Quote:
Originally Posted by Slighted
that's a lot of words to say "trust me,bro". lol you're trying to argue for land representation. the state is HEAVILY gerrymandered. the efficiency gap is something like 16% when 7% indicates gerrymandering. you have elections going 52%-48% dem but seats going 67% to 33% republican..
the wauwatosa one, was an attempt to gerrymander that blue area to republican in 2011, but both became blue through demographic shift. so then they redrew it AGAIN in 2020, to go 1 blue 1 red. i have no idea how you think that should help your argument.
here's a recent-ish PBS article if you'd like to read it.. although it may be "government funded media" or whatever elon said.

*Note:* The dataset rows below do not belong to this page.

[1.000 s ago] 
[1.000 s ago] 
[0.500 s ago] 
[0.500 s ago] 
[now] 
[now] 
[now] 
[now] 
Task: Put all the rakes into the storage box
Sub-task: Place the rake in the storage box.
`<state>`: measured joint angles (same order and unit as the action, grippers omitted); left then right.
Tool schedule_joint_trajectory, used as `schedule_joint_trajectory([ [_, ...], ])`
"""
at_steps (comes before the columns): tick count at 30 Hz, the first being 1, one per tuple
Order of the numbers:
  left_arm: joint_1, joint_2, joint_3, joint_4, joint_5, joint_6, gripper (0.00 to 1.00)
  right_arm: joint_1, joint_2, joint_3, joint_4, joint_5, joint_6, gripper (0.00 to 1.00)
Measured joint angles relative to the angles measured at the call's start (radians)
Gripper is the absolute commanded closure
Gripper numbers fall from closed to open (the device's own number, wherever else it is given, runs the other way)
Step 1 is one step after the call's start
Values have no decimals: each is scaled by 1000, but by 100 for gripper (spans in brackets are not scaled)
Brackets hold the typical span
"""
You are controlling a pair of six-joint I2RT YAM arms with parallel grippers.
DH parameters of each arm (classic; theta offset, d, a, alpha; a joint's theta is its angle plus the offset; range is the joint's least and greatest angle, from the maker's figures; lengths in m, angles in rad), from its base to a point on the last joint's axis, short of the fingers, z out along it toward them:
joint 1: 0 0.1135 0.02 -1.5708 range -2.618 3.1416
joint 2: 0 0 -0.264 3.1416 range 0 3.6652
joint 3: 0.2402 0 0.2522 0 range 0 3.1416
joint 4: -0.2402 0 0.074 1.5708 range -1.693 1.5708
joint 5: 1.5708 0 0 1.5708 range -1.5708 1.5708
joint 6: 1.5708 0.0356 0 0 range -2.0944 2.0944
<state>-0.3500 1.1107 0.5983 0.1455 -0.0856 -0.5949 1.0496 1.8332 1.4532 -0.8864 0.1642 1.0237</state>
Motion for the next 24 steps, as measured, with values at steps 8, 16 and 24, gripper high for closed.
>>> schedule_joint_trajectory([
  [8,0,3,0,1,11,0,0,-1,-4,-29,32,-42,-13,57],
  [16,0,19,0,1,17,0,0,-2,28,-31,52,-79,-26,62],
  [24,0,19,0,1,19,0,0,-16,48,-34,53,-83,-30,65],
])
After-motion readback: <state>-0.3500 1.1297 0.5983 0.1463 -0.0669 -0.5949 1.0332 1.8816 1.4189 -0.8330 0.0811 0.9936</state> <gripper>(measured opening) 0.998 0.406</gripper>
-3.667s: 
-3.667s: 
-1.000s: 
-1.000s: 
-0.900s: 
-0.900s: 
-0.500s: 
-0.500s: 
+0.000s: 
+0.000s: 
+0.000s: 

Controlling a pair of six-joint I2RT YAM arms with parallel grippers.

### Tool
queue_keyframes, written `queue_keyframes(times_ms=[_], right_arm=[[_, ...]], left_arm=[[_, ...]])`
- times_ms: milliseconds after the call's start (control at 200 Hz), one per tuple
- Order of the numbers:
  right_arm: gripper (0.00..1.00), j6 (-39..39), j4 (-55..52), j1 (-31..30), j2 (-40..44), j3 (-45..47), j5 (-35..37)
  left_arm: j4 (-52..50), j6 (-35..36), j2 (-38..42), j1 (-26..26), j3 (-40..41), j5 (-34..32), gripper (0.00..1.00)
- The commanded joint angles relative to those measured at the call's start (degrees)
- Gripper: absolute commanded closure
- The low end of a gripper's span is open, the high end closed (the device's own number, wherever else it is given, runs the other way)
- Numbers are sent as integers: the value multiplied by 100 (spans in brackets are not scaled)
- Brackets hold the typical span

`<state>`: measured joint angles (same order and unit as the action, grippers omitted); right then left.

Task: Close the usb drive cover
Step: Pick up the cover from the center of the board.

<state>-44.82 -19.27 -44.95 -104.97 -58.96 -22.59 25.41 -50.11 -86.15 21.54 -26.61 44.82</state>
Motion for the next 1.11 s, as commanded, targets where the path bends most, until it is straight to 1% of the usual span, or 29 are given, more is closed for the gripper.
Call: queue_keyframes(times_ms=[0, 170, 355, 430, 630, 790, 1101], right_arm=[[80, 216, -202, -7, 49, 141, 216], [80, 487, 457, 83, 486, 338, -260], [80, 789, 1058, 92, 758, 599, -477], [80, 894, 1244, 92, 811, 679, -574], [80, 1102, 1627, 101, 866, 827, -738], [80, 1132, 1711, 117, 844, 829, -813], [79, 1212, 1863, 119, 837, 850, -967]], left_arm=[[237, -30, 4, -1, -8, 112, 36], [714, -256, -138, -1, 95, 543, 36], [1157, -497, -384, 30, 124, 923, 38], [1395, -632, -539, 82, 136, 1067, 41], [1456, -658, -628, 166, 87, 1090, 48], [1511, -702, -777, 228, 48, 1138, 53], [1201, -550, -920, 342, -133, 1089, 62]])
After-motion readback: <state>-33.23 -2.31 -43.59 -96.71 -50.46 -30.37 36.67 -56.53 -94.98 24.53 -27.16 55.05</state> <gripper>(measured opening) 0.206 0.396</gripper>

https://pbswisconsin.org/news-item/w...ppens-in-2023/
Before I made my post, I did my own searching and came across that exact same article. I was going to post it as the counterpoint and give my thoughts in the original post as well, but it would've made it that much longer and deprived you of your ability to do a 5 second google search and hit me with the, "not so fast!" I look out for you guys, too. It's no fun just monologuing.
I can't speak for the 73rd district they talk about near Duluth, but 13 and 14 is literally my back yard and has been for decades.
I concede that the 2011 redistricting there is suspect as hell. The 2020 redraw puts 13 back to what it should look like. There was no justification for splitting two new districts down the middle at 124th St, which is that dotted grey line you see on the provided maps. East and west of it may as well be different states. Brookfield is American flags and large wooded lots and cul de sacs and Wauwatosa is just Milwaukee-lite. It makes perfect sense that the citizens of Brookfield would've thrown a fit at somehow ending up in a blue district, sort of like the City of Sheboygan is complaining as the main target of that article. The main difference seems to be that Sheboygan is an island surrounded by red, and Brookfield is on the eastern edge of a bloc of red voters that stretches all the way to Madison. Wauwatosa is where the line starts to blur. 124th St is the border between Brookfield and Wauwatosa.
Their thought process behind leaving 14 a little bit ****ed seems to have been, "It's too far gone and won't matter anyway" and if the guy won by 27 points, then they're probably correct. It still makes absolutely no sense to have a huge chunk of Milwaukee ghetto in the same district as Wauwatosa. If anything, you'd think the NAACP would bitch that a bunch of 99.9% poor black neighborhoods are beholden to the changing whims of a downtown and western Tosa district that is 90% white and several quintiles higher on the income charts. My OP is still accurate, and would have 14 make more sense than what it does right now. That should be a proper purple district and go back and forth.
So you can still claim this is some gerrymandering bullshit, but the article doesn't do a great job at clarifying that the 2020 changes to 13/14 were effectively righting a wrong made in 2011. "Retreat and retrench" is definitely an odd way to put it. The same could possibly be said for their other two examples, but I have no idea.
Of course, all of this ignores the fact that there's no reasonable way to draw 99 assembly districts in Wisconsin that results in Democrats having a majority today. You'd have to dilute the populations of Milwaukee and Madison throughout the entire state. If democrats want more seats at that table, more of them need to step outside of their safe spaces and mingle with their brethren who have ventured out into the suburbs. Or, fix the disastrous state of criminality in Milwaukee and maybe some republicans will move back in and waste their votes in what are now 99% blue districts.